Task brief
Of the material below, the lines to be retyped are those from the line containing "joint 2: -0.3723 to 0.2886" through the line containing "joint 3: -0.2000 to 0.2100", inclusive; reproduce them exactly.

Provided material
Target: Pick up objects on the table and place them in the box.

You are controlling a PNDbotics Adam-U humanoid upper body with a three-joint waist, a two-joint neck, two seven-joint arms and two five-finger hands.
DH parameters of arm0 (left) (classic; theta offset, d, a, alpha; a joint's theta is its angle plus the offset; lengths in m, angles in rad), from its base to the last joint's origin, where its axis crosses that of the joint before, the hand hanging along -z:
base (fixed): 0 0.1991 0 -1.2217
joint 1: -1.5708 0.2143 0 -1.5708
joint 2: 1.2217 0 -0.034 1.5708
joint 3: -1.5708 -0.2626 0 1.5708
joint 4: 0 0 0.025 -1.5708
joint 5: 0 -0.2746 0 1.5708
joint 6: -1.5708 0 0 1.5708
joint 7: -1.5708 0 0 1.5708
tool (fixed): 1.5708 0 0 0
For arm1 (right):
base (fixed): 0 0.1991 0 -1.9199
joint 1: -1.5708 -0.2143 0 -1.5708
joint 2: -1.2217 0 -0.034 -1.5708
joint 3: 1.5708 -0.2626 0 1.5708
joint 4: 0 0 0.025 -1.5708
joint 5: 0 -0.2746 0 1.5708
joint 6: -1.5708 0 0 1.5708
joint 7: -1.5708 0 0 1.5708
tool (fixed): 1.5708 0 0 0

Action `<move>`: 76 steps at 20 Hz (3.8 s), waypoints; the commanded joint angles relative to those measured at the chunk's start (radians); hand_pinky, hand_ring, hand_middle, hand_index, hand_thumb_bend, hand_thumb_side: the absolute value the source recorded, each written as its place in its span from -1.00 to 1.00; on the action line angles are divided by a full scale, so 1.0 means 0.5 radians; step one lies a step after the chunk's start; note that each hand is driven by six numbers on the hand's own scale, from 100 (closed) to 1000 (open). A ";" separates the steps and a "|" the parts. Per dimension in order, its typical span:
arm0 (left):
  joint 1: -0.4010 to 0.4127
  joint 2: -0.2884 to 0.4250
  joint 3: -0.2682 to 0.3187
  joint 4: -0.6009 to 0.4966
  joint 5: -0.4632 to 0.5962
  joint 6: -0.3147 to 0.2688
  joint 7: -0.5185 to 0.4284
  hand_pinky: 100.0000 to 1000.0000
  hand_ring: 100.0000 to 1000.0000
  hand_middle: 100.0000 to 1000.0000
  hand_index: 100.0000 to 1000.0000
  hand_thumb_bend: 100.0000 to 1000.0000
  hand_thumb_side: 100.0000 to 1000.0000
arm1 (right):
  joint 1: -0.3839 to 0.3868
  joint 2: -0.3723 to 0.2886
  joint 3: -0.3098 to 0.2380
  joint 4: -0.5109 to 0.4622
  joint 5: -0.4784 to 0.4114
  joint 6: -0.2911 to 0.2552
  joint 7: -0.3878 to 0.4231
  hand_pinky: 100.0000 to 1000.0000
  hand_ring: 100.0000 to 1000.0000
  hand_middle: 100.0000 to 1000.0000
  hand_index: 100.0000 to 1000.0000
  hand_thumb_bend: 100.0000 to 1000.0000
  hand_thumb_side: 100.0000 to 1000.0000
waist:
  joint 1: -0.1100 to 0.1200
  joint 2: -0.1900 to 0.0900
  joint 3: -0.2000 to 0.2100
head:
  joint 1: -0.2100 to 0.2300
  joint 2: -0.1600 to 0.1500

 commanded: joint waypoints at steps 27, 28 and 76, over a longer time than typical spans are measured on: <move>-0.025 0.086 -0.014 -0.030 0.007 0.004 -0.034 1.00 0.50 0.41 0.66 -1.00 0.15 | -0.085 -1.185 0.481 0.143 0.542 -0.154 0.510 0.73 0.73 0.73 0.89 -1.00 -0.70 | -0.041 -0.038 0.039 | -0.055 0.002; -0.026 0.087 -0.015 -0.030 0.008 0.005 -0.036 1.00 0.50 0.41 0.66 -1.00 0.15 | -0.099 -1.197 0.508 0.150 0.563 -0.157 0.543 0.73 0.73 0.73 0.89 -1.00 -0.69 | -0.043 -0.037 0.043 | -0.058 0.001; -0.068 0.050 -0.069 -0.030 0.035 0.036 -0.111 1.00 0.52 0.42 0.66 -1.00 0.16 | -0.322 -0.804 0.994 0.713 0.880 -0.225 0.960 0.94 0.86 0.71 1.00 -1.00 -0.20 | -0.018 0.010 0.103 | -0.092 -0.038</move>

Expected answer
  joint 2: -0.3723 to 0.2886
  joint 3: -0.3098 to 0.2380
  joint 4: -0.5109 to 0.4622
  joint 5: -0.4784 to 0.4114
  joint 6: -0.2911 to 0.2552
  joint 7: -0.3878 to 0.4231
  hand_pinky: 100.0000 to 1000.0000
  hand_ring: 100.0000 to 1000.0000
  hand_middle: 100.0000 to 1000.0000
  hand_index: 100.0000 to 1000.0000
  hand_thumb_bend: 100.0000 to 1000.0000
  hand_thumb_side: 100.0000 to 1000.0000
waist:
  joint 1: -0.1100 to 0.1200
  joint 2: -0.1900 to 0.0900
  joint 3: -0.2000 to 0.2100

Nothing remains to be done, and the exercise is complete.